Savage Island Part 2: ROBOPIRATE   5 comments

Okay, things got good.

They got good enough that I’m going to give fair warning about plot spoilers — if you’re genuinely wanting to play this (once you’re past the breath control stuff it gets better) you might want to veer away now. (You’ll need to have played the first game or at least read my own playthrough from last year. There’s an online BBC Micro version that runs well.)

Also, before I dig in, I realize I neglected in my first post to mention that Scott Adams has a co-author credit on this one: Russ Wetmore. A year later Mr. Wetmore went on to write the Frogger clone Preppie! for Atari computers. He’s still active to this day in software, just not in games.

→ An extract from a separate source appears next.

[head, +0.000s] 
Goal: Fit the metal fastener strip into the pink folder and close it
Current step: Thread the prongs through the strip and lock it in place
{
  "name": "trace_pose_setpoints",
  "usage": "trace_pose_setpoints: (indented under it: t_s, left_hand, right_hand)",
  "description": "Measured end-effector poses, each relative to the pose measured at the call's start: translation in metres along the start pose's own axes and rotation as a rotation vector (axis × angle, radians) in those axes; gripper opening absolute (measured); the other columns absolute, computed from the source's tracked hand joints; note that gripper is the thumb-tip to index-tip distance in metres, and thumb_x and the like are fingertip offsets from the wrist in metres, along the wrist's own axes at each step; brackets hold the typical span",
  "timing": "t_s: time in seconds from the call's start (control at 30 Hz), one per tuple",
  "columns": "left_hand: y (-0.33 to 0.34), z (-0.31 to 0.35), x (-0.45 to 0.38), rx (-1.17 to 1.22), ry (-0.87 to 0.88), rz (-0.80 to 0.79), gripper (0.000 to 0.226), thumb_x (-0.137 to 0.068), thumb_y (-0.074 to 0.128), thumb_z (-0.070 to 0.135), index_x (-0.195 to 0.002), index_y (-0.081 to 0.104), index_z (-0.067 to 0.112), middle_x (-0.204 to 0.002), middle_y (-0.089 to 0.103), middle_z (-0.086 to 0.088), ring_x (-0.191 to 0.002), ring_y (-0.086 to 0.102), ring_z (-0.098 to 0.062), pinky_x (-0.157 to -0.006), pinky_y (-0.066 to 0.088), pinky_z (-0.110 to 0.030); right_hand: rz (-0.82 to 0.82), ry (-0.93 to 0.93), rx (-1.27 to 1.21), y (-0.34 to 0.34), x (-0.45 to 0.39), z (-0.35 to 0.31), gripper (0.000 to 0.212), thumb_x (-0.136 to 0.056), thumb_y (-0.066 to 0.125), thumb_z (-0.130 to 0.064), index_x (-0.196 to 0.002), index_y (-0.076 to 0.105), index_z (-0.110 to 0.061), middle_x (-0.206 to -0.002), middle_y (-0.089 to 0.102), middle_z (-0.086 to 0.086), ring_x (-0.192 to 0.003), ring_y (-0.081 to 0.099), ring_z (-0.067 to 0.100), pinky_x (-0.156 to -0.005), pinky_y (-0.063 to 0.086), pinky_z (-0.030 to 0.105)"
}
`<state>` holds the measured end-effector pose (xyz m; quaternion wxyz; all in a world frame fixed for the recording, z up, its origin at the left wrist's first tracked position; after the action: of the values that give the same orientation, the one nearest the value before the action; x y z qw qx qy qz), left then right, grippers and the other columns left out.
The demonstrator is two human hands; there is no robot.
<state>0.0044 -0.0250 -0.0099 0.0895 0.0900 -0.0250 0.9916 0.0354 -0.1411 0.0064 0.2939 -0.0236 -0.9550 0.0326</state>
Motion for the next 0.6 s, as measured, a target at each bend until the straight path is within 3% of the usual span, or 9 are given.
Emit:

I had previously been stuck in a small area with a PSYCHOTRANSFIGURATION device and a Neanderthal. The device is in a “red metal room” and it is next to another empty “red metal room”. I had been thinking (given the game’s description of the Neanderthal as a “non-transfigured controller”) that I needed to lure the Neanderthal over to the empty room and then start the device. The Neanderthal sometimes follows and sometimes lags behind (so the idea was technically sound) but unfortunately, I could never get them to step into the right room.

I eventually resorted to a hint (early, I know, but HYPERVENTILATE was enough to make me wonder if the rest of the game would be equally hard) and found out that the flower that smelled like a sedative could be smashed.

>SMASH FLOWER

sedated!
I feel
ASPHYXIATED
I am dead.

(I would normally use BREAK but that’s the BREATHE verb — the game understands the first four letters of each word as opposed to three as in previous Scott Adams games, but that’s still enough to cause overlapping. CRUSH works too.)

Fortunately, I had just undergone breath control boot camp and knew what to do next: HOLD BREATH (which you can do before releasing the Neanderthal) and then SMASH or CRUSH the flower while he’s in the room.

He’s then sedated, although trying to TAKE NEAN leads to “How? too large”.

I figured this out almost immediately after so I suppose it’s better at emphasizing the “weight” of the action over just GET, but I could still see someone getting unnecessarily stuck here by visualizing the PULL and GET actions as equivalent.

I deposited the Neanderthal in the empty room as I was theorizing, went to push the button, and got a different reaction than before.

OK
metallic voice whispers in my mind:
“Vocalize password Please”

I confess I had to reach for another hint. I’m slightly embarrassed by this one; I knew from the previous game I was already carrying over the bandanna, so I had the notion of carrying physical objects from Part 1, but it didn’t occur to me I might also need to carry information from Part 1. Here’s the relevant screenshot from that game:

The password here (FREE) was used in the previous game, but it also is used here. While I’m pulling out old screenshots, let me yank out one more which I’ll be referring back to.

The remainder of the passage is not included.